-- Assigned task --
Copy the data below exactly. Any pictures in it should be omitted.

-- Collection entries --
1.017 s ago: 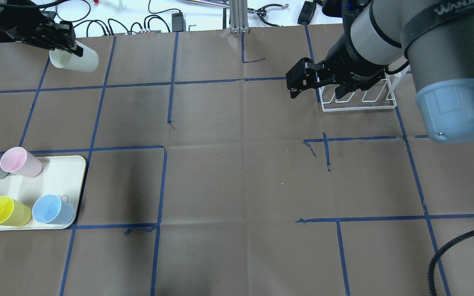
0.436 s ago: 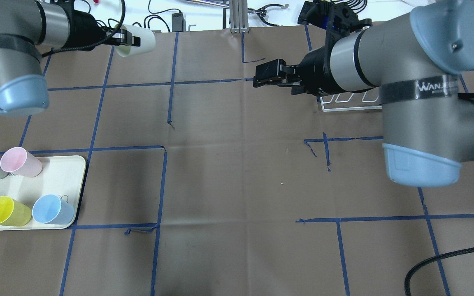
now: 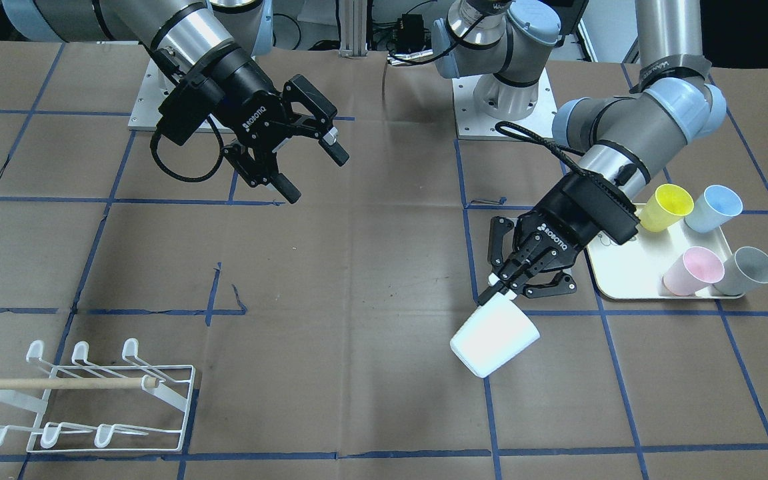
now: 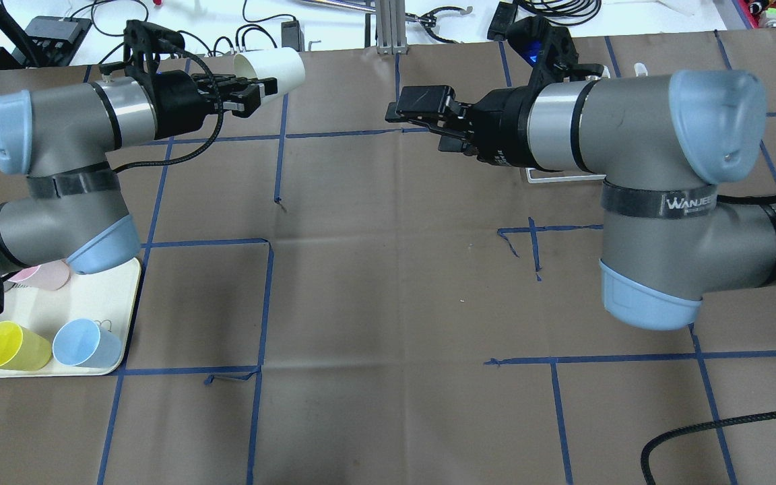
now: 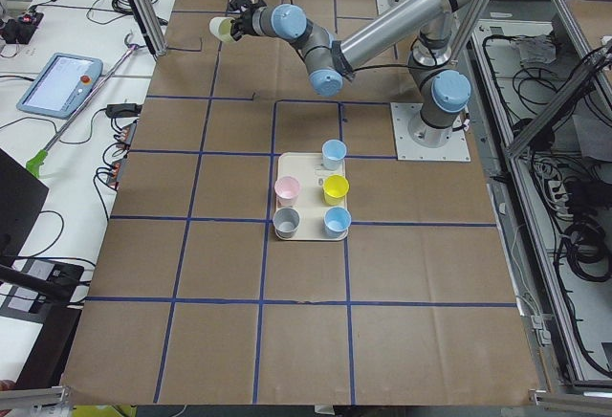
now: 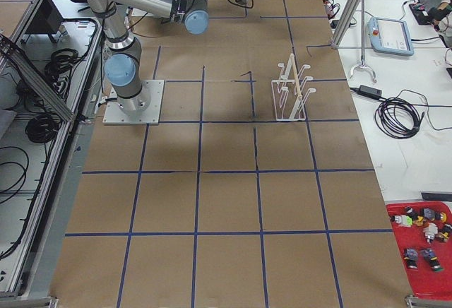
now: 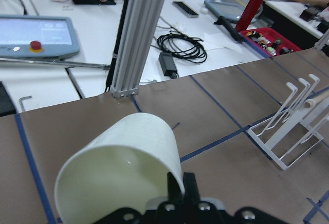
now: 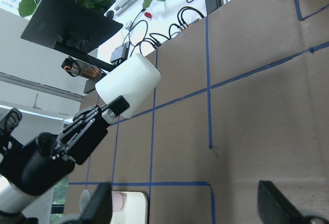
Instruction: Transfer IKEA cup to right arm and place on rack
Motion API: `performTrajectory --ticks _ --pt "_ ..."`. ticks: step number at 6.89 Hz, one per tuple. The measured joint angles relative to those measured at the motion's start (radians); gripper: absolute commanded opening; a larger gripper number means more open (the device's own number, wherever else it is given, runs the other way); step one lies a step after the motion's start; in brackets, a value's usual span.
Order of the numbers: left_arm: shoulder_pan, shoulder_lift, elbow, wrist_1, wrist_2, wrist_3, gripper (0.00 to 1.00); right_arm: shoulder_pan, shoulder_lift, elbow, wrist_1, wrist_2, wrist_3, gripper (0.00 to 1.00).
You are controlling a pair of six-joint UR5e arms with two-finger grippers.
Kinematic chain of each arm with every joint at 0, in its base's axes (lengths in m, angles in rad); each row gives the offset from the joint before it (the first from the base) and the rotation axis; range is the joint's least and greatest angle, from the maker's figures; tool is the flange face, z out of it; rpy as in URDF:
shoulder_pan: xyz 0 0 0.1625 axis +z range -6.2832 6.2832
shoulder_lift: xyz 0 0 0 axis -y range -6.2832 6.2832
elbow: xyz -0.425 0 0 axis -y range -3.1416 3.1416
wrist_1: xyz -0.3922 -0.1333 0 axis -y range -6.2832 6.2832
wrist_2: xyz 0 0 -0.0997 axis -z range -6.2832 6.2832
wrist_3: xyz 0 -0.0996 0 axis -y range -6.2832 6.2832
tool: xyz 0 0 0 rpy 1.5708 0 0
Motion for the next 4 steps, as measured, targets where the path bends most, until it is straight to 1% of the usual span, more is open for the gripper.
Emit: performTrajectory --ticks 1,2,3,4 --pt "-0.035 0.0 -0.02 0.108 -0.016 -0.104 0.0 0.0 0.032 0.005 -0.087 0.011 0.103 0.99" --pt "-0.078 -0.002 -0.037 0.189 0.002 -0.198 0.0 -0.005 0.055 0.01 -0.133 0.009 0.167 0.97" --pt "-0.113 -0.003 -0.051 0.226 0.039 -0.244 0.0 -0.016 0.066 0.016 -0.15 -0.005 0.196 0.95" --pt "-0.135 -0.009 -0.057 0.237 0.065 -0.272 0.0 -0.027 0.075 0.021 -0.156 -0.023 0.235 0.96"
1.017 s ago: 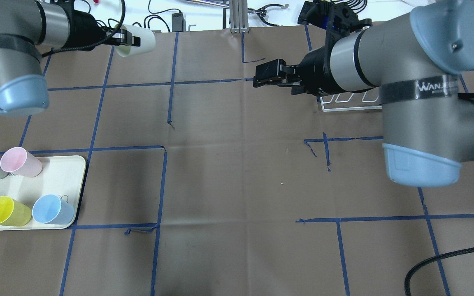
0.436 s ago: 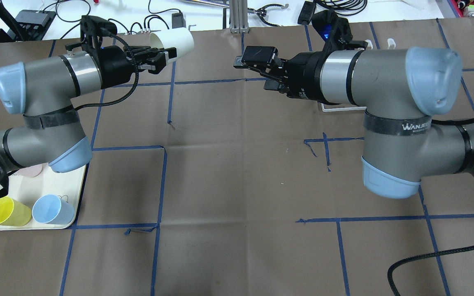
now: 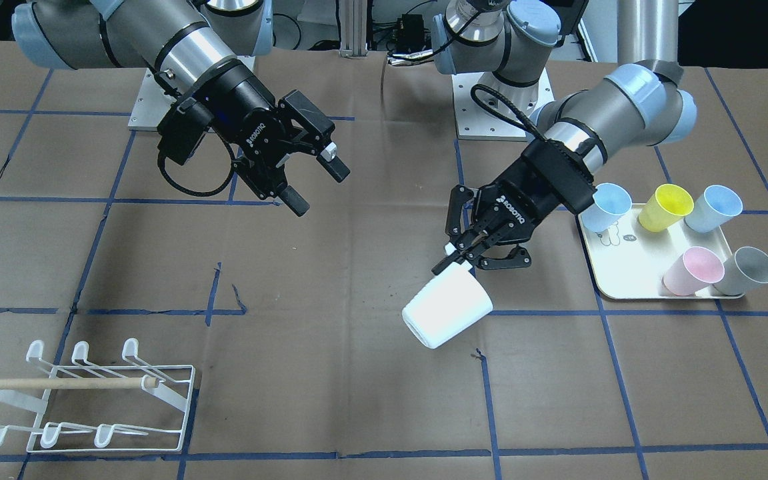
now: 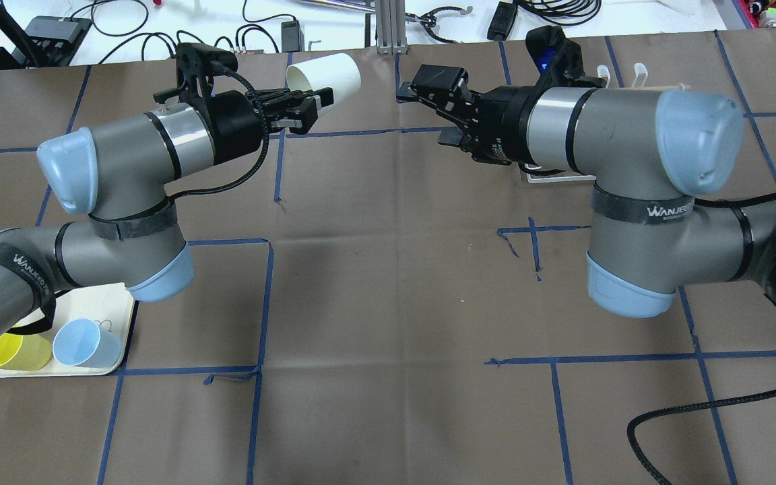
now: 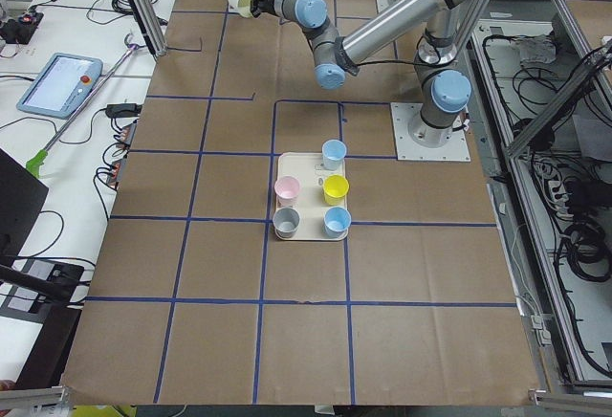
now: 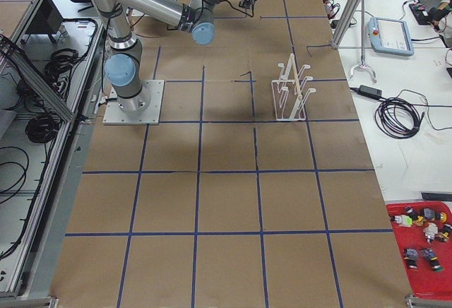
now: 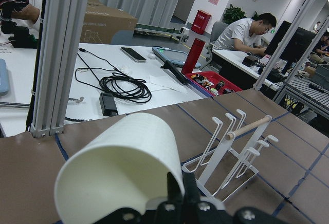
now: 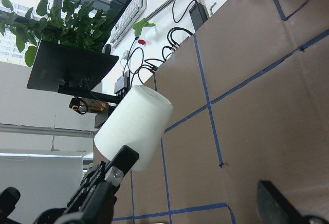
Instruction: Transfer IKEA cup to right arm and place on rack
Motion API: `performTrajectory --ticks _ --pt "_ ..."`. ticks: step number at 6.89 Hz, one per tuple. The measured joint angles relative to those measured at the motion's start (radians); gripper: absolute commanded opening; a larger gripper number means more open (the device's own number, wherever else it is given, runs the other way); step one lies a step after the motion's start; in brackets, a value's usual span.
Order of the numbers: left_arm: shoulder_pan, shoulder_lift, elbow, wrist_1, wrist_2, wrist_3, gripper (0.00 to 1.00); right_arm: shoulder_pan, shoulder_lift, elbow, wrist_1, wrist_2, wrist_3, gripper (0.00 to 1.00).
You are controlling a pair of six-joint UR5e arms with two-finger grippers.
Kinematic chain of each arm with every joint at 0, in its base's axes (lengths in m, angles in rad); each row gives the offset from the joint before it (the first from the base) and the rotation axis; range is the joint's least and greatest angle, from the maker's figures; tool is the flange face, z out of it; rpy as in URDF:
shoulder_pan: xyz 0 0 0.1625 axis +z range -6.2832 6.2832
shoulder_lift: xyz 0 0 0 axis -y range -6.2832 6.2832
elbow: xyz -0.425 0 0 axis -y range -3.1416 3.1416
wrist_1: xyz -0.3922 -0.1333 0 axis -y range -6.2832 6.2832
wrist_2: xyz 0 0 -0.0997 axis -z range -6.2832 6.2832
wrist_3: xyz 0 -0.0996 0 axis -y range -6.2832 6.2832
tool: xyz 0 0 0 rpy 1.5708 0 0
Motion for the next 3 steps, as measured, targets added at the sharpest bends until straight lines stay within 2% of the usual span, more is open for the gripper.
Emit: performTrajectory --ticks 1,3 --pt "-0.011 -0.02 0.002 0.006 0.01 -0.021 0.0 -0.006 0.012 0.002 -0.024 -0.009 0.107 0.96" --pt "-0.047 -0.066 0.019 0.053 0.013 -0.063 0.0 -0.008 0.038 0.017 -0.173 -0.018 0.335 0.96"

-- Answer to the exercise --
1.017 s ago: 
0.436 s ago: 
now: 
now: 
now: 
now: 
now: 
now: 
Instruction: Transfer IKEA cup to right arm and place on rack
Motion API: `performTrajectory --ticks _ --pt "_ ..."`. ticks: step number at 6.89 Hz, one per tuple. The measured joint angles relative to those measured at the motion's start (radians); gripper: absolute commanded opening; a larger gripper number means more open (the device's own number, wherever else it is given, runs the other way); step one lies a step after the motion's start; in brackets, a value's usual span.
Order of the numbers: left_arm: shoulder_pan, shoulder_lift, elbow, wrist_1, wrist_2, wrist_3, gripper (0.00 to 1.00); right_arm: shoulder_pan, shoulder_lift, elbow, wrist_1, wrist_2, wrist_3, gripper (0.00 to 1.00).
You are controlling a pair of six-joint UR5e arms with two-finger grippers.
Kinematic chain of each arm with every joint at 0, in its base's axes (lengths in m, angles in rad); each row gives the offset from the joint before it (the first from the base) and the rotation axis; range is the joint's least and greatest angle, from the maker's figures; tool is the flange face, z out of it; rpy as in URDF:
shoulder_pan: xyz 0 0 0.1625 axis +z range -6.2832 6.2832
shoulder_lift: xyz 0 0 0 axis -y range -6.2832 6.2832
elbow: xyz -0.425 0 0 axis -y range -3.1416 3.1416
wrist_1: xyz -0.3922 -0.1333 0 axis -y range -6.2832 6.2832
wrist_2: xyz 0 0 -0.0997 axis -z range -6.2832 6.2832
wrist_3: xyz 0 -0.0996 0 axis -y range -6.2832 6.2832
tool: xyz 0 0 0 rpy 1.5708 0 0
Motion for the next 4 steps, as measured, targets where the path bends most, until it is straight to 1% of the usual span, more is open for the gripper.
Emit: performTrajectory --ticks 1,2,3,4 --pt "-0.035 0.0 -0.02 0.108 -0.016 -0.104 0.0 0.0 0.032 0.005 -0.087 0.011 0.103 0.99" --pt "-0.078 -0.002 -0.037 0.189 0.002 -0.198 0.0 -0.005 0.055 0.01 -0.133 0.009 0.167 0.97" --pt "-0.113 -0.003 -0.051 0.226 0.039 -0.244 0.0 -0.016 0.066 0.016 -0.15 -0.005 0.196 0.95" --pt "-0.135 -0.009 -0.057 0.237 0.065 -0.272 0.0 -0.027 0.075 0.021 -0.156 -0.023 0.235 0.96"
1.017 s ago: 
0.436 s ago: 
now: 
now: 
now: 
now: 
now: 
now: 
Instruction: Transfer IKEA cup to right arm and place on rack
Motion API: `performTrajectory --ticks _ --pt "_ ..."`. ticks: step number at 6.89 Hz, one per tuple. The measured joint angles relative to those measured at the motion's start (radians); gripper: absolute commanded opening; a larger gripper number means more open (the device's own number, wherever else it is given, runs the other way); step one lies a step after the motion's start; in brackets, a value's usual span.
Order of the numbers: left_arm: shoulder_pan, shoulder_lift, elbow, wrist_1, wrist_2, wrist_3, gripper (0.00 to 1.00); right_arm: shoulder_pan, shoulder_lift, elbow, wrist_1, wrist_2, wrist_3, gripper (0.00 to 1.00).
You are controlling a pair of six-joint UR5e arms with two-finger grippers.
Kinematic chain of each arm with every joint at 0, in its base's axes (lengths in m, angles in rad); each row gives the offset from the joint before it (the first from the base) and the rotation axis; range is the joint's least and greatest angle, from the maker's figures; tool is the flange face, z out of it; rpy as in URDF:
shoulder_pan: xyz 0 0 0.1625 axis +z range -6.2832 6.2832
shoulder_lift: xyz 0 0 0 axis -y range -6.2832 6.2832
elbow: xyz -0.425 0 0 axis -y range -3.1416 3.1416
wrist_1: xyz -0.3922 -0.1333 0 axis -y range -6.2832 6.2832
wrist_2: xyz 0 0 -0.0997 axis -z range -6.2832 6.2832
wrist_3: xyz 0 -0.0996 0 axis -y range -6.2832 6.2832
tool: xyz 0 0 0 rpy 1.5708 0 0
Motion for the next 3 steps, as measured, targets added at the sharpest bends until straight lines stay within 2% of the usual span, more is open for the gripper.
Emit: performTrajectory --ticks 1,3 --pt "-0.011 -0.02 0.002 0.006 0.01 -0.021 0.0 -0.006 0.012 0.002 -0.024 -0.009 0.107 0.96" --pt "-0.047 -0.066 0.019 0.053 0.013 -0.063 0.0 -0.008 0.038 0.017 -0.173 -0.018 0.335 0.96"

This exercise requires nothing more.